Though there are a few politicians on both sides of the aisle who’d sell their wives & daughters into slavery to preserve their influence and power, most enter these offices with laudable ambitions. Sure ego, power and even, in some cases, greed motivate many – who’d run and how would their enthusiasm be sustained through grueling campaigns if they didn’t possess an extraordinary sense of self? But, what causes mostly well-intentioned men (and some women) to pass grossly unfair laws, or grossly unfair judgments, or to cater to silly little groups like the Birther movement? I’m beginning to believe it is fear of cultural death, i.e, fear that the rise in multiculturalism will overwhelm fantasies of our country’s homogeneity. Of course, it’s never been homogeneous, simply much more segregated.

As to the need for power, that’s another topic – albeit not unrelated. I’ve written before, we should amend Maslow’s hierarchy of needs to include power within the grouping of safety & security needs (i.e., basic human needs). Some individuals will always have a need for power over others, no matter their positions.

The Power of Posterity

(Community Matters) This is so extraordinarily true, especially for Christians. Some cannot even hypothesize that there might not be an after-life or that Jesus may not be the “son of God” for fear of undermining their entire identities, life’s meaning & their lives’ work.

Believers’ lives have significance because they and their kind are part of this glorious unfolding.

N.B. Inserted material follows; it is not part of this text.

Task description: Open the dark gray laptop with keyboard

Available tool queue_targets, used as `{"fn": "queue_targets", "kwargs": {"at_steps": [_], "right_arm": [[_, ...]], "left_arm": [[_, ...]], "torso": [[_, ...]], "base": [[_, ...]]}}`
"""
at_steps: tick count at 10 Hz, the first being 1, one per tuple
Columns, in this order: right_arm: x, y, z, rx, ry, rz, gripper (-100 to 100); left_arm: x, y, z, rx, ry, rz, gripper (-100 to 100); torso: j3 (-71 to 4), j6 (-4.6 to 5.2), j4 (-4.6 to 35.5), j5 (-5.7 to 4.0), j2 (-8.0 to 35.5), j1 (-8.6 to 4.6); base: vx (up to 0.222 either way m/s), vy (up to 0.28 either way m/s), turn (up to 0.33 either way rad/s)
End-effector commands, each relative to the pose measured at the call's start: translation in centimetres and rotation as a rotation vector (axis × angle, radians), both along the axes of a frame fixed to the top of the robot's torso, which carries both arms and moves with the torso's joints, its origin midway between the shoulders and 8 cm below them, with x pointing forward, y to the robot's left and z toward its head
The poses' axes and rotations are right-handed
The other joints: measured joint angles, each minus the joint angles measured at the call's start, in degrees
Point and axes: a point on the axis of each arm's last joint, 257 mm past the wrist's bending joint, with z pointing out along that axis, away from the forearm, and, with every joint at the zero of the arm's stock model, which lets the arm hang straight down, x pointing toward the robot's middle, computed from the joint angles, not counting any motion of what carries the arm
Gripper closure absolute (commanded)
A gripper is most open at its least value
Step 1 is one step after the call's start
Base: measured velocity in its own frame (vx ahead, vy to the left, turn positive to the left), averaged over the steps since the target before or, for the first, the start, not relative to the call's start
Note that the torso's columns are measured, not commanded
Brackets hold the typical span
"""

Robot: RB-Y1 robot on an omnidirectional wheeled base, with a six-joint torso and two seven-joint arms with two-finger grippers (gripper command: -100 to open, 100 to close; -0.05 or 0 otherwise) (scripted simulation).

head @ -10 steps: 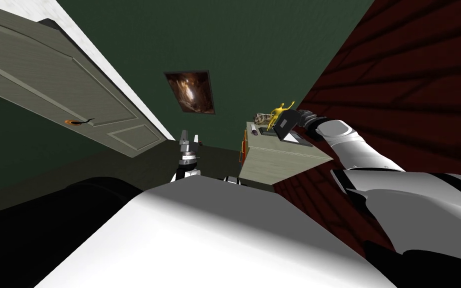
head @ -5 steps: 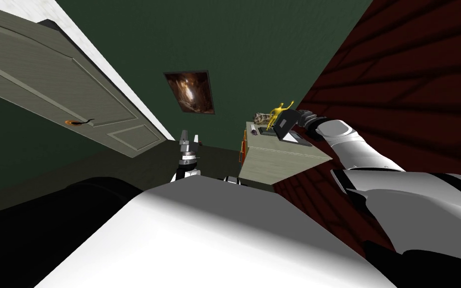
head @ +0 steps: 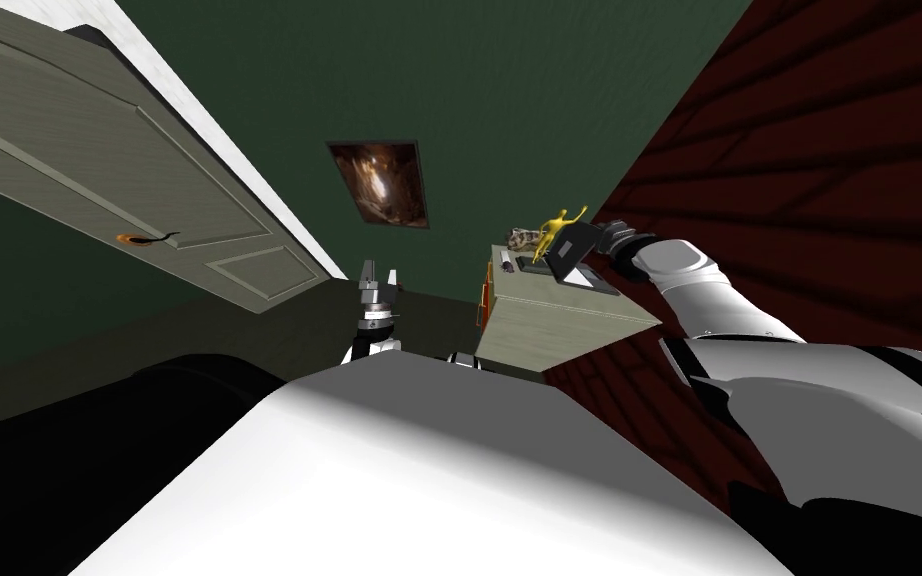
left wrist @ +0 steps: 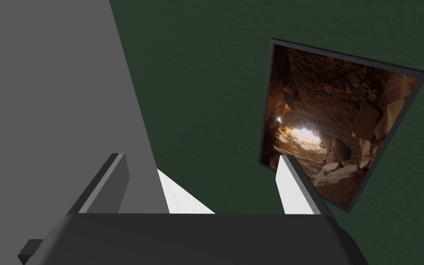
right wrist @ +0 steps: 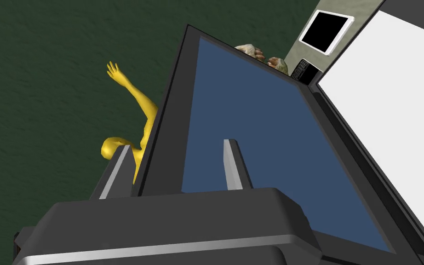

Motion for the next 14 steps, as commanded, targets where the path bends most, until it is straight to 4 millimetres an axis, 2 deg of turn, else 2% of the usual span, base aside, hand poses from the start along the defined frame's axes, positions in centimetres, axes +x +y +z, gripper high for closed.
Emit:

Their faith is suffused with expectation and hope. If they were to learn that they were simply a dead end, they would feel that God had forsaken them, that life was without meaning and purpose.

Pay to Learn

(Community Matters) I didn’t know Bruce Todd was working on this – one of my long term interests. I’d like to experiment, especially with Hispanic immigrant families, not only incentivizing student learning, but also parent participation, ESL and mastery of technology.